Cek Fakta: Benarkah Indonesia Jual Beras ke Malaysia Rp10 Ribu Saat Rakyat Beli Rp15 Ribu?
I
su mengenai rencana ekspor beras Indonesia ke Malaysia kembali mencuat, namun kali ini diiringi narasi miring. Sebuah klaim beredar di masyarakat bahwa pemerintah, melalui Perum Bulog, bersedia menjual beras ke negeri jiran dengan harga Rp10.000 per kilogram. Hal ini memicu kemarahan publik, mengingat harga beras di dalam negeri saat ini bertengger di kisaran Rp15.000 per kilogram untuk jenis premium.
Pertanyaannya: Benarkah klaim tersebut? Tim Waga Konoha melakukan penelusuran untuk membedah realita di balik narasi angka "Rp10.000" yang memicu polemik ini.

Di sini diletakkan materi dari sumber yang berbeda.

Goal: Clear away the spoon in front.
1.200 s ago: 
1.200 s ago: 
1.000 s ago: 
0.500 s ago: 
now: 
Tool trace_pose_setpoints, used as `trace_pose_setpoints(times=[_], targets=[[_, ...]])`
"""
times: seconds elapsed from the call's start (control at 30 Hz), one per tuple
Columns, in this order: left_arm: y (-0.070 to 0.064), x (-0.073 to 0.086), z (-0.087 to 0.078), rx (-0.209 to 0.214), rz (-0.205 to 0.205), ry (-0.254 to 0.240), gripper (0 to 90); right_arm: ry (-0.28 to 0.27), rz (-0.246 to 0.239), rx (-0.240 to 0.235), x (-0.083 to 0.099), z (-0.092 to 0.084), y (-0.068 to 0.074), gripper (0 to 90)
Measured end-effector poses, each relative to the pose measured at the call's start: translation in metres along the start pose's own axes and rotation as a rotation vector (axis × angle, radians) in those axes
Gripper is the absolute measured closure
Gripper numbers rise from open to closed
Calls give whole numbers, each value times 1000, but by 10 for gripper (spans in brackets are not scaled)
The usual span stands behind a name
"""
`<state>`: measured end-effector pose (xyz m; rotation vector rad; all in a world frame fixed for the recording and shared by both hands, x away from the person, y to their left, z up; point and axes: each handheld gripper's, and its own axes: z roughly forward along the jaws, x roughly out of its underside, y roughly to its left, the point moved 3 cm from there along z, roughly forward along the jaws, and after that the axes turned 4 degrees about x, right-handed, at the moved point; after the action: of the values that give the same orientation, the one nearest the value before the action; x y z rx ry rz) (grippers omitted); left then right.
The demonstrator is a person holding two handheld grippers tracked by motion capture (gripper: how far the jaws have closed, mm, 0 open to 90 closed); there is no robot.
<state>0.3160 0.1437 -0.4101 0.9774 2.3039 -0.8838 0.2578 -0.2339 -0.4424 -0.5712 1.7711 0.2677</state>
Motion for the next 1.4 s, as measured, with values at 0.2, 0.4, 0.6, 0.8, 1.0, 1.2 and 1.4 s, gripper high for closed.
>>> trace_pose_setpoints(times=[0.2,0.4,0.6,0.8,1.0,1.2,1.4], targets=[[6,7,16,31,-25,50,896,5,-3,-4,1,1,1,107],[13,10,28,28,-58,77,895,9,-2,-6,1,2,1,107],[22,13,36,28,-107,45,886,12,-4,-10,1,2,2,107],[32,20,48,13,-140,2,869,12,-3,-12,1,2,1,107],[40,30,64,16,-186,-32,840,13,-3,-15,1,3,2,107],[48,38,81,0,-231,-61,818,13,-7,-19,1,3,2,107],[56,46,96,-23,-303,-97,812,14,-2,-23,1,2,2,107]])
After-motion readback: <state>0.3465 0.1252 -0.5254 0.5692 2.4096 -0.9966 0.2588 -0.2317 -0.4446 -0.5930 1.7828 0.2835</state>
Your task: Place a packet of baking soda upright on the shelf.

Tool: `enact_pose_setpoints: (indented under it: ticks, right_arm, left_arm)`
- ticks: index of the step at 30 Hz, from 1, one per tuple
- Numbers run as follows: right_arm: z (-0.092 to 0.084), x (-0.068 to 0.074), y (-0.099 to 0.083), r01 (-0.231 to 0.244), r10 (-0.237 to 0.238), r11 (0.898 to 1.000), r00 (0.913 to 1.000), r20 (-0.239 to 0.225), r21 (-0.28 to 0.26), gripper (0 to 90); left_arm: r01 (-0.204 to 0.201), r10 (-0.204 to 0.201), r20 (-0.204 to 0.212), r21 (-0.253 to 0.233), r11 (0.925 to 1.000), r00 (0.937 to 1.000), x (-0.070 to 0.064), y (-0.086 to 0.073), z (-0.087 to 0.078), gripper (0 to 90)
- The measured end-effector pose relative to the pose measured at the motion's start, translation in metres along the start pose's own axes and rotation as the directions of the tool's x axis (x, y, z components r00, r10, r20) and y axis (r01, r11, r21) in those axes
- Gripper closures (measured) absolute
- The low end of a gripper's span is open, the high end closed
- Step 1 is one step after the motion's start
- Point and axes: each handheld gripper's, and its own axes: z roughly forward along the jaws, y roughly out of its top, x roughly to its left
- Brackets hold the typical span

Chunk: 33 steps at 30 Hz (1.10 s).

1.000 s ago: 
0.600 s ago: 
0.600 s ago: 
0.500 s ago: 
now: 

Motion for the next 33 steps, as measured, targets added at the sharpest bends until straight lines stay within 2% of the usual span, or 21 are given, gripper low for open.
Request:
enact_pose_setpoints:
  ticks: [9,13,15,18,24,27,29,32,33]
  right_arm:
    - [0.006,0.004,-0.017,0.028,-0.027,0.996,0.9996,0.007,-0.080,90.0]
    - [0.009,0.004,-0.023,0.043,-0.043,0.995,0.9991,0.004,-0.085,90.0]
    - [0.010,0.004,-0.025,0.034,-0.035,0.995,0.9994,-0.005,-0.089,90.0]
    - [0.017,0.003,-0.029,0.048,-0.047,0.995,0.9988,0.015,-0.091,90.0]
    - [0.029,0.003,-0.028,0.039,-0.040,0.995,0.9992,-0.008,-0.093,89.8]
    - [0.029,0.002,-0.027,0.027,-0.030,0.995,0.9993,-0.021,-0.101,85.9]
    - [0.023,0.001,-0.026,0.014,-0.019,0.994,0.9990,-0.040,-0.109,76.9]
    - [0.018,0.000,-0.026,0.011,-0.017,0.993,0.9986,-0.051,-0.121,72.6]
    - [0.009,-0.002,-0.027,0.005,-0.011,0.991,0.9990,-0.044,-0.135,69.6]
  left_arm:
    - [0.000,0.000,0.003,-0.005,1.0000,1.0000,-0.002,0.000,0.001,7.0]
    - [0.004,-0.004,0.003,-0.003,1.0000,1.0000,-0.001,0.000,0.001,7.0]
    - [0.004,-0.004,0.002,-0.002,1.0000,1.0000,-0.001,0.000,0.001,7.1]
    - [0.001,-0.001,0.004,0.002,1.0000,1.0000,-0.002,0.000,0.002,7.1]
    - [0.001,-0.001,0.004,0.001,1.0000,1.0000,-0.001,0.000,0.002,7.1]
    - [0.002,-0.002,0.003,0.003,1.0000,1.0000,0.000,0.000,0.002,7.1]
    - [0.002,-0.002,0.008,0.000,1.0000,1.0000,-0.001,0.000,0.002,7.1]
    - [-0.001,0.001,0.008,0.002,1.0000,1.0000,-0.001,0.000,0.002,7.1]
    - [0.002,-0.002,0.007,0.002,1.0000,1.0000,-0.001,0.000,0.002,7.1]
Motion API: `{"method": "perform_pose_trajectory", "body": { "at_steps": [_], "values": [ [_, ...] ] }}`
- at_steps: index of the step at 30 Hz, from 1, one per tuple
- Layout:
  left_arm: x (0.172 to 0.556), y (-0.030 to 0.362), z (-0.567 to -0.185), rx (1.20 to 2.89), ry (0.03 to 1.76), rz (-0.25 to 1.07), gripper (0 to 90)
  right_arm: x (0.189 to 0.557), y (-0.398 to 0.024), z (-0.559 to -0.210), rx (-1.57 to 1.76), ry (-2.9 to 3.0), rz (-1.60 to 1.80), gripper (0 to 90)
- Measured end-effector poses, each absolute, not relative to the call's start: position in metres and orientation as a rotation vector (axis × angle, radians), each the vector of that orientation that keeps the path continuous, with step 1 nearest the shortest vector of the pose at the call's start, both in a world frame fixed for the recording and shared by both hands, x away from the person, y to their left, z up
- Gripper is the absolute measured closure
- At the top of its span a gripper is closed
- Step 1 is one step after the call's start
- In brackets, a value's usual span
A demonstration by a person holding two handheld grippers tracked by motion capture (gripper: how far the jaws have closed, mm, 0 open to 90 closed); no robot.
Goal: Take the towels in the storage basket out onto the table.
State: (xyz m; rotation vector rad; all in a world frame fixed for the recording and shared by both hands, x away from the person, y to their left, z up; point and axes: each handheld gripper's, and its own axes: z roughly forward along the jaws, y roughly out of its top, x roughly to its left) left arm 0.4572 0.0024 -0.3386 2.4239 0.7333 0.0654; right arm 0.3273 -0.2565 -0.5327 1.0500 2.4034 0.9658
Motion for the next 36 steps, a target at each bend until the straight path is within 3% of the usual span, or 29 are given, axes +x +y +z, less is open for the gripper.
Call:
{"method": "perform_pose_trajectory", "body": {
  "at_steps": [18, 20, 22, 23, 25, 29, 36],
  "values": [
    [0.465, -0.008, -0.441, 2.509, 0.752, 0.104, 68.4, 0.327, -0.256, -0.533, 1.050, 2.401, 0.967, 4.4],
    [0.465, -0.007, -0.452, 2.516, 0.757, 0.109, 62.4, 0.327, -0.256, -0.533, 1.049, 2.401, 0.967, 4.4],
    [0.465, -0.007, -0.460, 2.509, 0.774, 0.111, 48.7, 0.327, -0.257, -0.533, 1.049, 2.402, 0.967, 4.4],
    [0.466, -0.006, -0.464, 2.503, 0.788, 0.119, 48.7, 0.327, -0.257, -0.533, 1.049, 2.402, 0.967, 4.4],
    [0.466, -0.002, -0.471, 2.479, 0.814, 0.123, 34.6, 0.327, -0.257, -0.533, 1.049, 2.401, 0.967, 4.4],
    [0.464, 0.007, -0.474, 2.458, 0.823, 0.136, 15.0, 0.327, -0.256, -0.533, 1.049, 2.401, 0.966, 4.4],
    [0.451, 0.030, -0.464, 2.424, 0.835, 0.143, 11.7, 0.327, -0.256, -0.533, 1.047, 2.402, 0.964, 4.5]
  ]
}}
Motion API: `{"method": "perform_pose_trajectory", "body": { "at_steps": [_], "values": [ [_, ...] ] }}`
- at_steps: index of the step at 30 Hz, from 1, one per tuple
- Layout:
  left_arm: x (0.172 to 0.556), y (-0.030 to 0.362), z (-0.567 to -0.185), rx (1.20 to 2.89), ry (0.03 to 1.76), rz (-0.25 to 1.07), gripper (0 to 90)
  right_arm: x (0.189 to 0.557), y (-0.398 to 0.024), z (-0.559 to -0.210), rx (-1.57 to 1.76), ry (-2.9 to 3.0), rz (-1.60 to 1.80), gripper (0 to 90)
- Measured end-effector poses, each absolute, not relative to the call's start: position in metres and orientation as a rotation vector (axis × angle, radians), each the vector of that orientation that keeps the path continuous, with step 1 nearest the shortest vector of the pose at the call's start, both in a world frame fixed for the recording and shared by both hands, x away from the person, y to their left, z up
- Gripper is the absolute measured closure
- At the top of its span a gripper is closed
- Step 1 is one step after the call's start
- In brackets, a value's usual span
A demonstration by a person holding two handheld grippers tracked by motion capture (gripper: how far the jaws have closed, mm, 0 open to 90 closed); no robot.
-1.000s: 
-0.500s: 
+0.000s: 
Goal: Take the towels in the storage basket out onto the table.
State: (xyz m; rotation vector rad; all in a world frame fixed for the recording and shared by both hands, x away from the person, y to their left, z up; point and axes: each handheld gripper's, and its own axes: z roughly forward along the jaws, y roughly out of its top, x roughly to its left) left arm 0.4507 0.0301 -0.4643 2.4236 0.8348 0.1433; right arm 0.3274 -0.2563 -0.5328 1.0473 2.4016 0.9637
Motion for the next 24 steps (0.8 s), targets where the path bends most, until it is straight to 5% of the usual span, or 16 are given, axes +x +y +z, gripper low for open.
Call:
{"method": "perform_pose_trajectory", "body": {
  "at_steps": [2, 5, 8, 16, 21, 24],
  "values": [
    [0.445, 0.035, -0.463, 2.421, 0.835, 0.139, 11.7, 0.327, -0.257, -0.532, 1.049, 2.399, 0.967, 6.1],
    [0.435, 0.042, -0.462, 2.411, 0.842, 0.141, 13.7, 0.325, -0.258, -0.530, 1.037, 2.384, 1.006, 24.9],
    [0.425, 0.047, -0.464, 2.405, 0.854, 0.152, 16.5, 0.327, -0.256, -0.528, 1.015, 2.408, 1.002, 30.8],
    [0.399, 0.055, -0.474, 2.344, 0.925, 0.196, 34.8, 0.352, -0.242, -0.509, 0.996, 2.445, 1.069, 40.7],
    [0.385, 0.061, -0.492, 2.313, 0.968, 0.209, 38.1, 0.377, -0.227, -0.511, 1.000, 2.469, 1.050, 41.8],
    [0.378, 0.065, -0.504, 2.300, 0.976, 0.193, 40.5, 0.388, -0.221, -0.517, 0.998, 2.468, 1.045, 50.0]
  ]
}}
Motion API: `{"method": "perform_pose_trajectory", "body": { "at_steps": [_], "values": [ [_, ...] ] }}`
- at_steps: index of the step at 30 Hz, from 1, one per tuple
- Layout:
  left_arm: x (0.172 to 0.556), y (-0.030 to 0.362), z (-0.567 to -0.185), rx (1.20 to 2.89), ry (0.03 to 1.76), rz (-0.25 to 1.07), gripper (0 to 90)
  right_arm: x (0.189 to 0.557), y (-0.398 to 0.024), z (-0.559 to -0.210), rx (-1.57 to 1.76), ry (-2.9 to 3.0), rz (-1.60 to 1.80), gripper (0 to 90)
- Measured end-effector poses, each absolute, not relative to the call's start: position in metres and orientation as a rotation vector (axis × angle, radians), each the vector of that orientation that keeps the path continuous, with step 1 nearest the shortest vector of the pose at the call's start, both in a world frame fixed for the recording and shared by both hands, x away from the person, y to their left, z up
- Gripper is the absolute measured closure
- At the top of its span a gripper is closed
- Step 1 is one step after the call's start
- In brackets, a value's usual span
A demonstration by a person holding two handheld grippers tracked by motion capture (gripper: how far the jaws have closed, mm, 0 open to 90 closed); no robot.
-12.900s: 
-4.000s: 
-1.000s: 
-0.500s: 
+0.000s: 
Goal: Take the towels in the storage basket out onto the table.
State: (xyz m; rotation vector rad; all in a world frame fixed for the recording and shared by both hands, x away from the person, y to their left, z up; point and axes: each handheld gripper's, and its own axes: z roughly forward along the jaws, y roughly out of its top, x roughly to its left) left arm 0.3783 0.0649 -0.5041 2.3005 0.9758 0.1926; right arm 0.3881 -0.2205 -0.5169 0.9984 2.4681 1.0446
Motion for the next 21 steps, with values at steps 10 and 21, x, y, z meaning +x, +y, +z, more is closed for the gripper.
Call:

Realita Negosiasi: Tawaran, Bukan Kesepakatan
Berdasarkan penelusuran fakta, angka Rp10.000 tersebut memang muncul dalam proses komunikasi, namun bukan sebagai harga kesepakatan akhir. Direktur Utama Perum Bulog menegaskan bahwa angka tersebut merupakan tawaran yang diajukan oleh pihak Malaysia, bukan penawaran dari pihak Indonesia.
Malaysia diketahui tengah menjajaki kemungkinan mengimpor beras dari Indonesia dengan volume mencapai 200.000 ton. Dalam proses penjajakan tersebut, pihak pembeli (Malaysia) secara natural menawar dengan harga serendah mungkin, yang dikabarkan berada di bawah ekuivalen Rp10.000 per kilogram.
Tanggapan Tegas Bulog: Ekspor Tak Boleh Subsidikan Negara Lain
Merespons tawaran tersebut, Perum Bulog telah mengambil sikap tegas. Pihak Indonesia menolak melepas beras di angka Rp10.000. Alasan utamanya adalah komitmen terhadap stabilitas ekonomi domestik dan kalkulasi komersial yang rasional.
Bulog mematok harga ekspor di kisaran Rp13.000 hingga Rp14.000 per kilogram. Angka ini didasarkan pada fakta bahwa beras yang ditawarkan adalah kualitas premium dengan tingkat broken (butir patah) maksimal 5%. Jika diekspor dengan harga Rp10.000, hal itu sama saja dengan mensubsidi negara pembeli, mengingat harga beras Stabilisasi Pasokan dan Harga Pangan (SPHP) di dalam negeri saja sudah mencapai Rp12.500 per kilogram, apalagi beras premium yang menembus Rp15.000.
"Kami tidak akan menjual di bawah harga pasar. Ekspor ini adalah transaksi komersial B2B, bukan pemberian bantuan. Kami harus memastikan keuntungan bagi negara, bukan kerugian."
Konteks Geopolitik dan Ekonomi Pangan
Wacana ekspor beras ini sebenarnya merupakan langkah strategis Indonesia untuk menguatkan pengaruhnya di kawasan ASEAN sebagai lumbung pangan. Jika direalisasikan dengan harga yang tepat, ekspor ini dapat memberikan devisa yang signifikan—mencapai triliunan rupiah untuk volume 200.000 ton—dan membuktikan kemandirian pangan Indonesia pasca-panen raya.
Meski demikian, langkah ini harus diambil dengan hati-hati. Kepercayaan publik di dalam negeri adalah pertaruhan utama. Narasi bahwa "rakyat menjerit beli beras Rp15 ribu sementara tetangga beli Rp10 ribu" sangat mudah memicu instabilitas sosial, bahkan jika klaim tersebut tidak sepenuhnya akurat.
Kesimpulan: Waspada Misinformasi di Tengah Tekanan Ekonomi
Peredaran informasi mengenai "obral beras ke Malaysia" terbukti sebagai misinformasi yang memelintir tahap negosiasi menjadi sebuah kesepakatan final. Pemerintah, hingga detik ini, belum menyetujui ekspor di harga Rp10.000 per kilogram.
Bagi masyarakat, penting untuk terus mengawasi proses ini dan memastikan bahwa Perum Bulog memegang janjinya: hanya mengekspor jika stok nasional lebih dari cukup dan harganya menguntungkan secara komersial. Kedaulatan pangan harus bermula dari piring rakyat sendiri, sebelum mengisi lumbung tetangga.
Referensi
- Klarifikasi Resmi Perum Bulog terkait Rencana Ekspor Beras ke Malaysia (Mei 2026).
- Data Pemantauan Harga Pangan Nasional, Bapanas (Mei 2026).